Exercise:
Once the line with "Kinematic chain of" is found in the entries below, repeat it and each following line exactly, up to and including the line with "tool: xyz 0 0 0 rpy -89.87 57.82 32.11". Add no other lines.

---------- Supplied data

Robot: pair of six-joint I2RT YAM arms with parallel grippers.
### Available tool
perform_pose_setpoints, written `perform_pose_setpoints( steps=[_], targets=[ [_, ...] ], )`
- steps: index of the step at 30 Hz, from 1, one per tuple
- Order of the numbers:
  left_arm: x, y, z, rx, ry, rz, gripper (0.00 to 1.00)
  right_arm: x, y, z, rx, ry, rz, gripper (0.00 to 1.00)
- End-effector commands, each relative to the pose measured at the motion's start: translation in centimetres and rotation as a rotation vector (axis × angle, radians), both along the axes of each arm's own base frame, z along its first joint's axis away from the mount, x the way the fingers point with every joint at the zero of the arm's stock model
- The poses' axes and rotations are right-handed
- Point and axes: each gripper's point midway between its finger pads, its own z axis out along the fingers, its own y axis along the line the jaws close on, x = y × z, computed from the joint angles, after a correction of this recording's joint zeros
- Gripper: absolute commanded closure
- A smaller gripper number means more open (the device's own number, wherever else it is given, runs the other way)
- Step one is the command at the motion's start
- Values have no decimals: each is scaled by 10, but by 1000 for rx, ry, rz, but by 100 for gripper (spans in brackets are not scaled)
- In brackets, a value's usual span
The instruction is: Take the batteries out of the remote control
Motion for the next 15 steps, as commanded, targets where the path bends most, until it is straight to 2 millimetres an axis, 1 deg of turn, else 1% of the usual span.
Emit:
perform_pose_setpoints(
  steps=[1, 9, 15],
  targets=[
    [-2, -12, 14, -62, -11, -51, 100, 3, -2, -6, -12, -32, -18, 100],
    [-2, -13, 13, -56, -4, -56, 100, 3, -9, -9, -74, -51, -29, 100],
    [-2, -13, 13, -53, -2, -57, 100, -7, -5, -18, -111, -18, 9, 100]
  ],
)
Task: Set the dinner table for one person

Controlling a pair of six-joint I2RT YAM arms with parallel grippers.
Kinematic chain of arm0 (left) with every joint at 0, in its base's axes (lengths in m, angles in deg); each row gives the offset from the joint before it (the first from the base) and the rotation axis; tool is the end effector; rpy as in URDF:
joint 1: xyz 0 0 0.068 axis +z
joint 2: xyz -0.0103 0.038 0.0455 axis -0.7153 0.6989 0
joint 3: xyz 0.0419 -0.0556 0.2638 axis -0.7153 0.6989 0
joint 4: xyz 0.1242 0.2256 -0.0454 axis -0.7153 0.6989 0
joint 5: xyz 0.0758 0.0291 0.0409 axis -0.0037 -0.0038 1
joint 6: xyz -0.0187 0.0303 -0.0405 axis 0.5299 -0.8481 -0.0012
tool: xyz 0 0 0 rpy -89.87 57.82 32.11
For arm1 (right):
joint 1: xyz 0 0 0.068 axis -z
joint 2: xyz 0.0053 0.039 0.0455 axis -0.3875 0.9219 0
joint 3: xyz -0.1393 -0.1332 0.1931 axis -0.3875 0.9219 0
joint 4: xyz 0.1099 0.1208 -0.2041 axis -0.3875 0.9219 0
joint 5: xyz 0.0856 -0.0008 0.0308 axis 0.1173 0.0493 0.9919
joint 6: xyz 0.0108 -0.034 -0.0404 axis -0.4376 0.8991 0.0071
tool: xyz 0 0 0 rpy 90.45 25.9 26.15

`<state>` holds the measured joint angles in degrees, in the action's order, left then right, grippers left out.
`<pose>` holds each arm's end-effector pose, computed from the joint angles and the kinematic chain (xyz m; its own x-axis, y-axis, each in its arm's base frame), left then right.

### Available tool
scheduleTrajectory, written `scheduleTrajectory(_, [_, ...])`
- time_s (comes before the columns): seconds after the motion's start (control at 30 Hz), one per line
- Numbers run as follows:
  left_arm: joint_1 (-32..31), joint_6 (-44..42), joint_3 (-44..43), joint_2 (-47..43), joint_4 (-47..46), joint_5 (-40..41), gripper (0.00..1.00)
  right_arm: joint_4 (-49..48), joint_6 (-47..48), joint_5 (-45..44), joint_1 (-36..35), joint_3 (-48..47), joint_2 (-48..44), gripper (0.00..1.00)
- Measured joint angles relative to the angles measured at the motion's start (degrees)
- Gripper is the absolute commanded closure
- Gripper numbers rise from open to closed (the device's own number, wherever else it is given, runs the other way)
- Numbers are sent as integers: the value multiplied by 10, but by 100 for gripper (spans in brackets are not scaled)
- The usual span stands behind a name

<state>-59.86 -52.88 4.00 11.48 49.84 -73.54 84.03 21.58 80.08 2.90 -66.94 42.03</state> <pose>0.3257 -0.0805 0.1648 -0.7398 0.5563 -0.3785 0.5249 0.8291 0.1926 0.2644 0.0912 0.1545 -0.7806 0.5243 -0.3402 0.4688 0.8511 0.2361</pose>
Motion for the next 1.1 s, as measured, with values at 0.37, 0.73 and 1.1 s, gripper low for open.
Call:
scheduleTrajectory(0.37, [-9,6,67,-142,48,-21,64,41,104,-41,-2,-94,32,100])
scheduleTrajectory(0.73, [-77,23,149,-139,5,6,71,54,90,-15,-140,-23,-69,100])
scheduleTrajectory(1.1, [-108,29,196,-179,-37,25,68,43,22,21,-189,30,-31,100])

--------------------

Problem solution:
Kinematic chain of arm0 (left) with every joint at 0, in its base's axes (lengths in m, angles in deg); each row gives the offset from the joint before it (the first from the base) and the rotation axis; tool is the end effector; rpy as in URDF:
joint 1: xyz 0 0 0.068 axis +z
joint 2: xyz -0.0103 0.038 0.0455 axis -0.7153 0.6989 0
joint 3: xyz 0.0419 -0.0556 0.2638 axis -0.7153 0.6989 0
joint 4: xyz 0.1242 0.2256 -0.0454 axis -0.7153 0.6989 0
joint 5: xyz 0.0758 0.0291 0.0409 axis -0.0037 -0.0038 1
joint 6: xyz -0.0187 0.0303 -0.0405 axis 0.5299 -0.8481 -0.0012
tool: xyz 0 0 0 rpy -89.87 57.82 32.11

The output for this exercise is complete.